Stored data:
⁂
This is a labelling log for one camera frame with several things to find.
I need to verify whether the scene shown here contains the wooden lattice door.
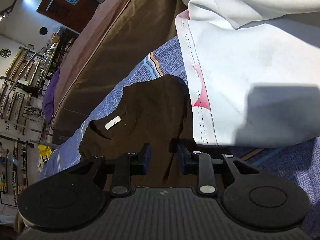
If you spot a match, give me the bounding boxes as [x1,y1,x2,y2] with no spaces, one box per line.
[36,0,87,34]

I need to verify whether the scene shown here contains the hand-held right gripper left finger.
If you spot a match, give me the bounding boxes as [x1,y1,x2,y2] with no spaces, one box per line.
[67,142,152,197]

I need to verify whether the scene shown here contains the brown mattress cover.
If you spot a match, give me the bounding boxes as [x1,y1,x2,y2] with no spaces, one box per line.
[49,0,188,131]

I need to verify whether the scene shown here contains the wall rack of flutes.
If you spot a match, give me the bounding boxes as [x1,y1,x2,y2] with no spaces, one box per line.
[0,44,52,205]

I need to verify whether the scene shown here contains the dark wooden table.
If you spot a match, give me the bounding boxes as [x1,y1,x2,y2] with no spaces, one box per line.
[41,27,78,87]

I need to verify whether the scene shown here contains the blue plaid bedsheet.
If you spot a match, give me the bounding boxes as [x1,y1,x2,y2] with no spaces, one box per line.
[39,35,320,232]

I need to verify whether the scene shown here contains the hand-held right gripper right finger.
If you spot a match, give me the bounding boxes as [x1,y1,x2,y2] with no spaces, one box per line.
[176,143,261,196]

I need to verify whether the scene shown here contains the white quilt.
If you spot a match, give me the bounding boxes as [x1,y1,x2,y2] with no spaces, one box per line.
[175,0,320,148]

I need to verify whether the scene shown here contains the yellow plastic object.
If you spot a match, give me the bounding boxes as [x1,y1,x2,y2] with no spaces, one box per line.
[37,144,53,166]

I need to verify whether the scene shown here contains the purple cloth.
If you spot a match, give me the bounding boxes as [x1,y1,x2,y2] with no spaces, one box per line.
[42,67,62,125]

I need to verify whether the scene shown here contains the brown t-shirt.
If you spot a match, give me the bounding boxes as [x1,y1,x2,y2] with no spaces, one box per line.
[78,74,225,188]
⁂
> [Goal of the exercise]: Word for word, give the entries above again, with no images included.

> [Output for this task]:
This is a labelling log for one camera frame with several things to find.
I need to verify whether the scene shown here contains the wooden lattice door.
If you spot a match, give me the bounding boxes as [x1,y1,x2,y2] with no spaces, one box per line.
[36,0,87,34]

I need to verify whether the scene shown here contains the hand-held right gripper left finger.
If you spot a match, give me the bounding boxes as [x1,y1,x2,y2] with no spaces, one box per line.
[67,142,152,197]

I need to verify whether the scene shown here contains the brown mattress cover.
If you spot a match, give me the bounding boxes as [x1,y1,x2,y2] with no spaces, one box per line.
[49,0,188,131]

I need to verify whether the scene shown here contains the wall rack of flutes.
If you spot a match, give me the bounding boxes as [x1,y1,x2,y2] with no spaces, one box per line.
[0,44,52,205]

I need to verify whether the scene shown here contains the dark wooden table.
If you spot a match, give me the bounding boxes as [x1,y1,x2,y2] with no spaces, one box per line.
[41,27,78,87]

I need to verify whether the scene shown here contains the blue plaid bedsheet.
If you spot a match, give me the bounding boxes as [x1,y1,x2,y2] with no spaces, one box per line.
[39,35,320,232]

I need to verify whether the scene shown here contains the hand-held right gripper right finger.
If you spot a match, give me the bounding boxes as [x1,y1,x2,y2] with no spaces, one box per line.
[176,143,261,196]

I need to verify whether the scene shown here contains the white quilt.
If you spot a match, give me the bounding boxes as [x1,y1,x2,y2] with no spaces, one box per line.
[175,0,320,148]

I need to verify whether the scene shown here contains the yellow plastic object.
If you spot a match, give me the bounding boxes as [x1,y1,x2,y2] with no spaces, one box per line.
[37,144,53,166]

I need to verify whether the scene shown here contains the purple cloth.
If you spot a match, give me the bounding boxes as [x1,y1,x2,y2] with no spaces, one box per line.
[42,67,62,125]

I need to verify whether the scene shown here contains the brown t-shirt.
If you spot a match, give me the bounding boxes as [x1,y1,x2,y2] with no spaces, one box per line.
[78,74,225,188]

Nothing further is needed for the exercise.